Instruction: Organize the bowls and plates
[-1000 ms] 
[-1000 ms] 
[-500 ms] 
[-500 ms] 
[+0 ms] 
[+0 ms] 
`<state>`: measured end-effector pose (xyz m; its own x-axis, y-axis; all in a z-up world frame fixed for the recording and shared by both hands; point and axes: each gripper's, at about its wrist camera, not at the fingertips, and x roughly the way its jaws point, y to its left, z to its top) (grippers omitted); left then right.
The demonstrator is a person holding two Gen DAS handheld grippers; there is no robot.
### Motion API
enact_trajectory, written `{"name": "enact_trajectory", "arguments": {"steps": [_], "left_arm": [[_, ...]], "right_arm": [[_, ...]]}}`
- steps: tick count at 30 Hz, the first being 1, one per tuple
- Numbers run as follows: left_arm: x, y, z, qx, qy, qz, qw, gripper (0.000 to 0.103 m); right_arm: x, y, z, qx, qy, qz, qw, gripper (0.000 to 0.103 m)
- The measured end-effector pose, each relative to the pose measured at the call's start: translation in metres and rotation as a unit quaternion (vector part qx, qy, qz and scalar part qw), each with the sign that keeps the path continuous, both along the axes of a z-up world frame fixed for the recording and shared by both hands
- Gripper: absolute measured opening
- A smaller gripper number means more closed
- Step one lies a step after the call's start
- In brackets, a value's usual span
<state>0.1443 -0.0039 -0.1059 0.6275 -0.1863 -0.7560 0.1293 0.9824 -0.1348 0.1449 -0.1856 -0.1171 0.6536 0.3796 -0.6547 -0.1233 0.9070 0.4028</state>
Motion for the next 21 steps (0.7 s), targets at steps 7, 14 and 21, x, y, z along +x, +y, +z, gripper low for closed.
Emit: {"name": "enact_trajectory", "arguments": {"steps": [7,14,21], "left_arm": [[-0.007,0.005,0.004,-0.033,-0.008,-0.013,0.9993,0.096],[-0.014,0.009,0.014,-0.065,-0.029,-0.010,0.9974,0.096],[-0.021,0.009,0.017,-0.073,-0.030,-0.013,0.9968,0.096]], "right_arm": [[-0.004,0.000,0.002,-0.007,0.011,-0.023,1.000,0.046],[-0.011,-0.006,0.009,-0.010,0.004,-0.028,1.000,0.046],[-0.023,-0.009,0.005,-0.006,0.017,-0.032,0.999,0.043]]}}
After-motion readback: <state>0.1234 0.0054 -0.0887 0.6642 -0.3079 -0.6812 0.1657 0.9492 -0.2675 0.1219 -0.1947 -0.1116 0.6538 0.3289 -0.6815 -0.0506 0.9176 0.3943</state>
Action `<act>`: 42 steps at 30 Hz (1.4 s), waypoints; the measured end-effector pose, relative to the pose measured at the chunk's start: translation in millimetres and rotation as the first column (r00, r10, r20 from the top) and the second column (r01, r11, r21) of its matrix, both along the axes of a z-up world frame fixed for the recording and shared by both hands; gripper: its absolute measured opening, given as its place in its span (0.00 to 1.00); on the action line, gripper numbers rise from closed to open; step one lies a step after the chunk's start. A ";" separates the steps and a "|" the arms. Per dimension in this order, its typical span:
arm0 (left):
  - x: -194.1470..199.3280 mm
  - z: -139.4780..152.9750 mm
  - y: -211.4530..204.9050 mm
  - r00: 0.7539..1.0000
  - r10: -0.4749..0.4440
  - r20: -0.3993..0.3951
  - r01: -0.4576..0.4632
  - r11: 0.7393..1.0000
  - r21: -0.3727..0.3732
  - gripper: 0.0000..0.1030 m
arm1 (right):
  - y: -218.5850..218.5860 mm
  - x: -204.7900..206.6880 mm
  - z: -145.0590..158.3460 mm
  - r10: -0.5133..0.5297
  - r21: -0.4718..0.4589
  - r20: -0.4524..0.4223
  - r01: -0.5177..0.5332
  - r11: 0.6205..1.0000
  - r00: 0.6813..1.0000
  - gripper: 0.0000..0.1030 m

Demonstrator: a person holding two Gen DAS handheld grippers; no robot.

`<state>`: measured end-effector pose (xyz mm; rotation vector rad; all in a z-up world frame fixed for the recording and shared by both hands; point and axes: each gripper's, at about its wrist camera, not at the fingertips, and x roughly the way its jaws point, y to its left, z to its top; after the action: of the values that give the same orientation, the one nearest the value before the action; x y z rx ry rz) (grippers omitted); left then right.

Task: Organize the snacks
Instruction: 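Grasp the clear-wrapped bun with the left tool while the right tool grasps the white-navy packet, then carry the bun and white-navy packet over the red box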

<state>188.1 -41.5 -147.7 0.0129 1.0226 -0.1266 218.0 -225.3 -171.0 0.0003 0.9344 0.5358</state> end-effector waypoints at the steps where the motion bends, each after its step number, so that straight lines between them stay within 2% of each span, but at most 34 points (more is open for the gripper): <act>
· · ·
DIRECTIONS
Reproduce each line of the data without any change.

ANSWER BOX
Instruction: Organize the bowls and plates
[-1000 ms] 
[-1000 ms] 
[-500 ms] 
[-500 ms] 
[+0 ms] 
[+0 ms] 
`<state>`: measured end-effector pose (xyz m; its own x-axis, y-axis; all in a z-up world frame fixed for the recording and shared by both hands; point and axes: each gripper's, at about its wrist camera, not at the fingertips, and x roughly the way its jaws point, y to its left, z to its top) (grippers omitted); left then right.
The demonstrator is a person holding two Gen DAS handheld grippers; there is no robot.
### Motion API
enact_trajectory, written `{"name": "enact_trajectory", "arguments": {"steps": [_], "left_arm": [[_, ...]], "right_arm": [[_, ...]]}}`
- steps: tick count at 30 Hz, the first being 1, one per tuple
- Numbers run as follows: left_arm: x, y, z, qx, qy, qz, qw, gripper (0.000 to 0.103 m); right_arm: x, y, z, qx, qy, qz, qw, gripper (0.000 to 0.103 m)
- The measured end-effector pose, each relative to the pose measured at the call's start: translation in metres and rotation as a unit quaternion (vector part qx, qy, qz and scalar part qw), each with the sign that keeps the path continuous, both along the axes of a z-up world frame fixed for the recording and shared by both hands
- Gripper: absolute measured opening
- A smaller gripper number means more closed
- Step one lies a step after the call's start
- In brackets, a value's usual span
<state>0.1443 -0.0039 -0.1059 0.6275 -0.1863 -0.7560 0.1293 0.9824 -0.1348 0.1449 -0.1856 -0.1171 0.6536 0.3796 -0.6547 -0.1233 0.9070 0.4028</state>
Motion for the next 21 steps (0.7 s), targets at steps 7, 14 and 21, x, y, z along +x, +y, +z, gripper low for closed.
Emit: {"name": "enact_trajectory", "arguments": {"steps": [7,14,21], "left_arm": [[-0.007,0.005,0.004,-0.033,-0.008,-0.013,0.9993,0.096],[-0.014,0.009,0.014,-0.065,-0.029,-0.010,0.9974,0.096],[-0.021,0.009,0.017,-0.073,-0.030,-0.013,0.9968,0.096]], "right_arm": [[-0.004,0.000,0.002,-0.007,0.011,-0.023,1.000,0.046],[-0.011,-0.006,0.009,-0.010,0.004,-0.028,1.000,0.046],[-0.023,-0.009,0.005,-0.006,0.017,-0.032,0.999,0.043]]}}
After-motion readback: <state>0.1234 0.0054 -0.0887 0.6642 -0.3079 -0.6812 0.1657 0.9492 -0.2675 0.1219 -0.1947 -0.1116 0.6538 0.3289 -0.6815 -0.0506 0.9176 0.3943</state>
Action `<act>`: 42 steps at 30 Hz (1.4 s), waypoints; the measured end-effector pose, relative to the pose measured at the chunk's start: translation in millimetres and rotation as the first column (r00, r10, r20 from the top) and the second column (r01, r11, r21) of its matrix, both along the axes of a z-up world frame fixed for the recording and shared by both hands; gripper: its absolute measured opening, given as its place in its span (0.00 to 1.00); on the action line, gripper numbers rise from closed to open; step one lies a step after the chunk's start. A ";" separates the steps and a "|" the arms. Per dimension in this order, its typical span:
arm0 (left):
  - x: -194.1470..199.3280 mm
  - z: -139.4780..152.9750 mm
  - y: -211.4530..204.9050 mm
  - r00: 0.7539..1.0000
  - r10: -0.4749..0.4440
  - r20: -0.3993..0.3951
  - r01: -0.4576..0.4632
  - r11: 0.7393..1.0000
  - r21: -0.3727..0.3732
  - gripper: 0.0000..0.1030 m
arm1 (right):
  - y: -218.5850..218.5860 mm
  - x: -204.7900..206.6880 mm
  - z: -145.0590..158.3460 mm
  - r10: -0.5133..0.5297
  - r21: -0.4718..0.4589
  - r20: -0.4524..0.4223
  - r01: -0.5177..0.5332
  - r11: 0.6205..1.0000
  - r00: 0.6813..1.0000
  - gripper: 0.0000..0.1030 m

Demonstrator: a person holding two Gen DAS handheld grippers; no robot.

`<state>`: measured end-effector pose (xyz mm; rotation vector rad; all in a z-up world frame fixed for the recording and shared by both hands; point and axes: each gripper's, at about its wrist camera, not at the fingertips, and x roughly the way its jaws point, y to its left, z to its top; after the action: of the values that give the same orientation, the one nearest the value before the action; x y z rx ry rz) (grippers omitted); left then right.

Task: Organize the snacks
Instruction: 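Grasp the clear-wrapped bun with the left tool while the right tool grasps the white-navy packet, then carry the bun and white-navy packet over the red box
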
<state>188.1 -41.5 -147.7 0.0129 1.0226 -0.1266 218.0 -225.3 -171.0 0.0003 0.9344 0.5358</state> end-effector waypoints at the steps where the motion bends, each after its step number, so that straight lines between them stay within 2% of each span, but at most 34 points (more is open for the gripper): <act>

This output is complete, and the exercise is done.